Exercise. Given sets $E$, $F$, $G$ and functions $g : E \to F$ surjective, and $f : E \to G$. Prove that there's a function $h : F \to G$ such that $f = h \circ g$ if and only if the equality $g\left(x\right) = g\left(y\right)$, with $x, y \in E$, implies the equality $f\left(x\right) = f\left(y\right)$.
My strategy was the following.
Right to left. I assume that $h$ exists. Then if $g(x) = g(y)$, $h(g(x)) = h(g(y))$. Therefore $f(x) = f(y)$ by definition.
Left to right. I assume that the equality $g(x) = g(y)$, with $x,y\in E$, implies the equality $f(x) = f(y)$. Given that $g$ is surjective, $g^{-1}(g(E)) = g^{-1}(F) = E$. Therefore $f(g^{-1}(g(x))) = f(x)$ [Note: I know that $f$ and $g$'s values at any given point $x\in E$ have the same preimages... but I don't know how to state this more formally.]. I can then define $h:\ F\ \longrightarrow\ G$ such that $h(x) = f\circ g^{-1}(x)$, and it verifies the stated condition.

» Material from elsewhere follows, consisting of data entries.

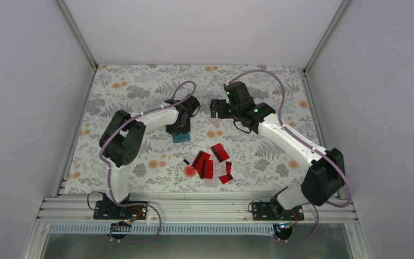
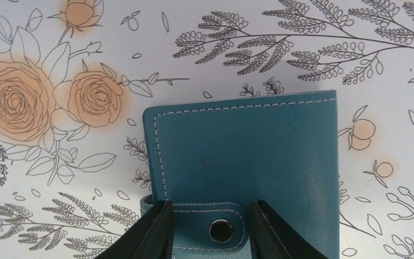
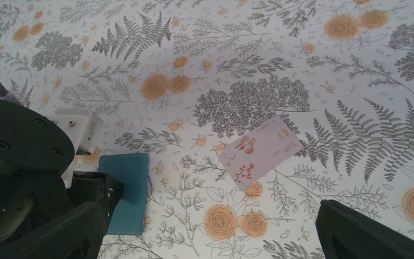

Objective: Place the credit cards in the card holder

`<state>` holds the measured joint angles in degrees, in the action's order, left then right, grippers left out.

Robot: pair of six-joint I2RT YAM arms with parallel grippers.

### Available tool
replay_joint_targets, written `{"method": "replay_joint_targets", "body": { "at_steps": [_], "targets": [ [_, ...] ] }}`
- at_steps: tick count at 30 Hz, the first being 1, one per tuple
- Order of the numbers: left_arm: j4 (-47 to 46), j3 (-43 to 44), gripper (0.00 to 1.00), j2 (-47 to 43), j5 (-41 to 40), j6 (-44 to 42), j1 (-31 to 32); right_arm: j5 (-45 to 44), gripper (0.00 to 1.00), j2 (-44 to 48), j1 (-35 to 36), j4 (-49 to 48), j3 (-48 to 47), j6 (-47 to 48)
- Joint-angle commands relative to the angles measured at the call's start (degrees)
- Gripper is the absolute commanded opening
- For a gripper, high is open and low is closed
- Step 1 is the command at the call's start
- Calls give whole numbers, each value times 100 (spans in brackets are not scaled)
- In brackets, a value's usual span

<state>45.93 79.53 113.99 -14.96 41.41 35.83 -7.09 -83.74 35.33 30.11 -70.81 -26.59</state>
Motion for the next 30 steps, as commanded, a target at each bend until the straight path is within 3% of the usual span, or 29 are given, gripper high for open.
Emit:
{"method": "replay_joint_targets", "body": {
  "at_steps": [1, 11, 16, 22, 27, 30],
  "targets": [
    [-101, -298, 35, 59, 167, -159, -16, 107, 99, -142, -12, 112, -209, -82],
    [-537, -761, 12, -88, 178, -371, -58, 208, 99, -308, -12, 76, -130, -108],
    [-730, -867, 3, -284, 254, -479, -57, 659, 99, -568, -12, -98, -30, -33],
    [-1119, -1117, 2, -756, 481, -673, -59, 1878, 99, -912, -16, -618, 219, 271],
    [-1473, -1268, 2, -1175, 916, -843, -55, 3167, 99, -1694, -17, -790, 130, 491],
    [-1525, -1276, 2, -1338, 918, -898, -59, 3511, 98, -2088, -18, -839, -4, 490]
  ]
}}
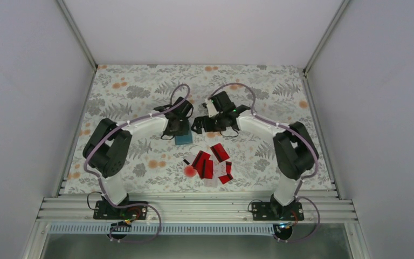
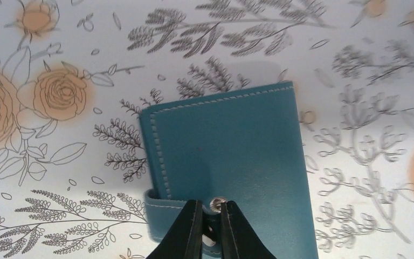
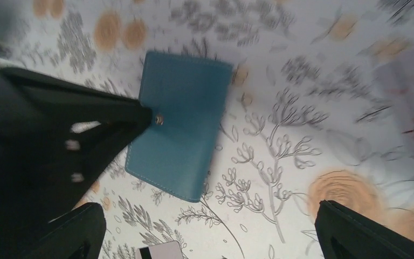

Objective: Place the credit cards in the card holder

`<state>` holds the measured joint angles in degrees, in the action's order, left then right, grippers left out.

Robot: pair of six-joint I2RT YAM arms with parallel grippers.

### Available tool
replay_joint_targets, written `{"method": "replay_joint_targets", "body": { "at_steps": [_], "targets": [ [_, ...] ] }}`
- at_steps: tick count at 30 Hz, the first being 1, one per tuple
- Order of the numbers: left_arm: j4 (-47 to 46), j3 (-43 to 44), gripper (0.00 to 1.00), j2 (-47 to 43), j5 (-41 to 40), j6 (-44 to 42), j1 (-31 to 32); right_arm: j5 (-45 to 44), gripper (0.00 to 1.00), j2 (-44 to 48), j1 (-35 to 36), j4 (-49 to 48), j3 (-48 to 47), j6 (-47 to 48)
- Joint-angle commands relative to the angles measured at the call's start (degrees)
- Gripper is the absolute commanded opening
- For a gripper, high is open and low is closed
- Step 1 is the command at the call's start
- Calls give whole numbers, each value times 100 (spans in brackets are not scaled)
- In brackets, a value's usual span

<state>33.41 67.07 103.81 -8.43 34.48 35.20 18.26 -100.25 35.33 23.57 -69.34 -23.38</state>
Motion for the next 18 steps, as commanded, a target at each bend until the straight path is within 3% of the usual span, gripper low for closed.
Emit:
{"method": "replay_joint_targets", "body": {
  "at_steps": [1, 11, 18],
  "targets": [
    [-273, -31, 2, -353, 252, -231, -6, 1000, 98, -570, -22, -175, -216, 165],
    [-322, -142, 2, -522, 406, -453, -83, 1548, 83, -1452, -228, -136, -706, 102],
    [-517, -260, 2, -968, 1052, -378, -391, 1384, 84, -1597, -225, 60, -898, 30]
  ]
}}
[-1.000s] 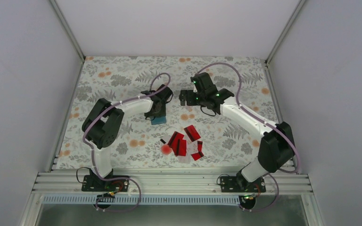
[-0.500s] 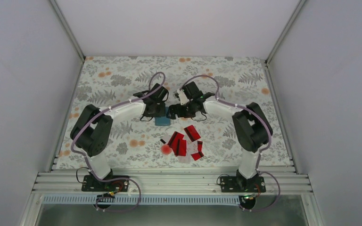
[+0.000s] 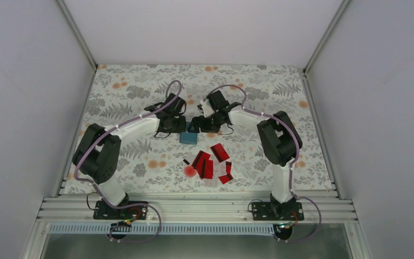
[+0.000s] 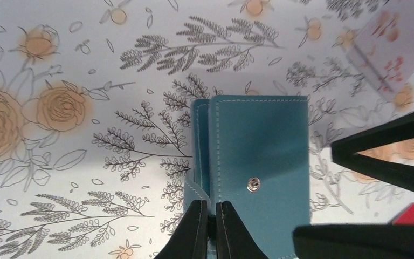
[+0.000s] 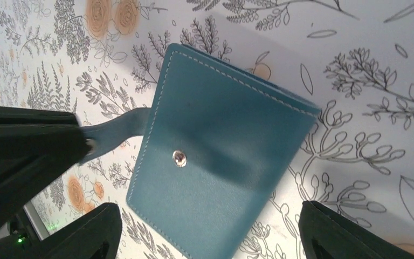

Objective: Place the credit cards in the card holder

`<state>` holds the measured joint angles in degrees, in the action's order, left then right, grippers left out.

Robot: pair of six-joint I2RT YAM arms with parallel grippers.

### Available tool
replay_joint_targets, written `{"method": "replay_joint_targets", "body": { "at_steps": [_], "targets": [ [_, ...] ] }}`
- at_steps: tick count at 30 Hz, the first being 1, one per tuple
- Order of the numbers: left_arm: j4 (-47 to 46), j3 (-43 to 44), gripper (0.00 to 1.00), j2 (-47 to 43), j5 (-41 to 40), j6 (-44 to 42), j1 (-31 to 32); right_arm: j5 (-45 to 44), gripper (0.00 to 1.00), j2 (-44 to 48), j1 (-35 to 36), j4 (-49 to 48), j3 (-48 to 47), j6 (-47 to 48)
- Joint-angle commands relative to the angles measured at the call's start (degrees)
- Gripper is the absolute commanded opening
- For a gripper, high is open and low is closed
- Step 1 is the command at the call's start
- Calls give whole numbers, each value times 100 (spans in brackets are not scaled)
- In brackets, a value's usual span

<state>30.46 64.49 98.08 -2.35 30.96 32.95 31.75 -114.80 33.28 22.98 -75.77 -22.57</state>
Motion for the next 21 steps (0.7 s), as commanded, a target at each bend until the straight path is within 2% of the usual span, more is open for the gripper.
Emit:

Your proof for right to left is good.
For left to right, note that $g^{-1}(g(E))=E$ for any function $g$, whether or not it is surjective. And because $g$ may not be injective, there is no such thing as $g^{-1}$ and so the expression $$f(g^{-1}\circ g(x)),$$ is not well-defined. Similarly, the definition $$h(x)=(f\circ g^{-1})(x),$$ is faulty because $g^{-1}$ need not exist.
In your note you seem to have the right idea; the fact that $g(x)=g(y)$ implies $f(x)=f(y)$ means that for every $z\in F$ and all $x,y\in g^{-1}(z)$ we have $f(x)=f(y)$, because $$g(x)=z=g(y).$$ Note also that $g^{-1}(z)\subset E$ is non-empty because $g$ is surjective. This means $$h(z):=f(x),\qquad\text{ where } x\in g^{-1}(z),$$ is a well-defined function $h:\ F\ \longrightarrow\ G$, and it clearly satisfies $f=h\circ g$.